06-17-2021, 07:46 PM
(This post was last modified: 06-17-2021, 07:50 PM by danbrotherston.)
(06-17-2021, 05:30 PM)plam Wrote:(06-17-2021, 12:20 PM)danbrotherston Wrote: This is a fundamentally defeatist position. If VMT continues to rise over 30 years (their planning horizon) we will absolutely fail to address climate change. We need to stop accepting failure, we need to plan for success.
The most frustrating thing is that with transportation especially, planning for success is the best way to guarantee success. If instead of building and widening all our roads, we built bike lanes and expanded transit, we would have less cars.
And the examples you cite (growing VMT) are occurring because that is explicitly what we planned for. We need to stop thinking of the results of our decisions as "inevitable" and start thinking of them as "the results of our choices".
I don't think VMT has to increase, and I don't think we can afford for VMT to increase given climate. Although I believe even NZ is not planning for VMT to decrease to get to net 0, they're just planning for more EVs for the most part.
Yeah, EVs aren't going to cut it unfortunately. If VMT doesn't rise, that would be a good start, sadly WR's transit plan include significant VMT increases.
I will say that the climate action plans being proposed and passed do have significant VMT reductions included in them. They are based in science with an eye towards what we need to do to succeed (or at least, are closer to that than other plans).
The problem is that the regional (and to some extent CoW) policies are not in alignment with that plan. And of course the Region redid their 10 year transportation plan in 2018...so they should redo it again in 2028, and it will start taking effect in 2030...or to put it another way...way too fucking late.
Of course, how could our transportation engineers have known that climate change would be a thing in 2021 all the way back in *checks notes*...2017.

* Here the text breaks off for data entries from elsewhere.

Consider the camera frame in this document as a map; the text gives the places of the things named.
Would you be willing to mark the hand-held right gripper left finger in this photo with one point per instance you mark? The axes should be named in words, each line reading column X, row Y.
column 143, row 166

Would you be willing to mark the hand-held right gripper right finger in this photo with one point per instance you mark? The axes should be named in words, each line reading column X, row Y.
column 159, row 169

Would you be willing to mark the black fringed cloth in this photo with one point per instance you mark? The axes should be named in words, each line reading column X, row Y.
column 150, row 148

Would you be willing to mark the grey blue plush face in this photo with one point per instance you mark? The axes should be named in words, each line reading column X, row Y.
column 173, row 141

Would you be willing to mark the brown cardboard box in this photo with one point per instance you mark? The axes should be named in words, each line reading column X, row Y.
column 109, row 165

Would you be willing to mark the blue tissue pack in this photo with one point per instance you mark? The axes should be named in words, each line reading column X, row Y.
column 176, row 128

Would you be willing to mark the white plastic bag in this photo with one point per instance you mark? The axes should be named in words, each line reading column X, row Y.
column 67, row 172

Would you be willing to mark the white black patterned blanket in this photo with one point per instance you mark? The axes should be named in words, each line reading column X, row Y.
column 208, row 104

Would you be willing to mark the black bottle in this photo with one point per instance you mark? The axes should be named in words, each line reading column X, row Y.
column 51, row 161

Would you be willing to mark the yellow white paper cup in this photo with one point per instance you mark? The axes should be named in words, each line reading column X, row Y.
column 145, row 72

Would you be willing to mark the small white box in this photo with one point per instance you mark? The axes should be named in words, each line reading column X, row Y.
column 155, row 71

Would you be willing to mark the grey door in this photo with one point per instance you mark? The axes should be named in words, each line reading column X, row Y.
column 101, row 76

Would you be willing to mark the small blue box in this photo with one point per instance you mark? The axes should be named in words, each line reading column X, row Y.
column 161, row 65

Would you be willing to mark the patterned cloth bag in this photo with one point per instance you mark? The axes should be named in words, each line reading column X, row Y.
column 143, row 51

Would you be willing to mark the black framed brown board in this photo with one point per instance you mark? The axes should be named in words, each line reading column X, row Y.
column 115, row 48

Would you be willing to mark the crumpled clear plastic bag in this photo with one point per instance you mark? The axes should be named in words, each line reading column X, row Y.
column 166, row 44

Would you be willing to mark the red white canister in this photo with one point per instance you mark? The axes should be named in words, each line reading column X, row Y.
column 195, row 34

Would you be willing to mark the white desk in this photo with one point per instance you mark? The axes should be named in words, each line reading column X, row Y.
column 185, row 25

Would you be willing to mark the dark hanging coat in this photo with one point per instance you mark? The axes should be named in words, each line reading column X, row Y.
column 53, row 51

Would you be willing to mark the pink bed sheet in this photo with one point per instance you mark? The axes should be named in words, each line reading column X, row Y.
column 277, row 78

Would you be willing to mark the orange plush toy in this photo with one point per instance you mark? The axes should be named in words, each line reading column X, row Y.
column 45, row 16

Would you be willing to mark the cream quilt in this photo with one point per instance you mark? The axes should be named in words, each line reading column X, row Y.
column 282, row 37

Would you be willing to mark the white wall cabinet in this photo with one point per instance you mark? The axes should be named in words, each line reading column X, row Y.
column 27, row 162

We will see what council does, but I fear they will not be willing to force a change in staff's policy and culture, and I have little hope of Regional or CoW staff doing that on their own at this point. It is doubly difficult since they will be working against the existing transportation plan...a plan, which staff and council seem quite willing to compromise in the wrong direction...we can't even achieve the policy that will lead us to failure.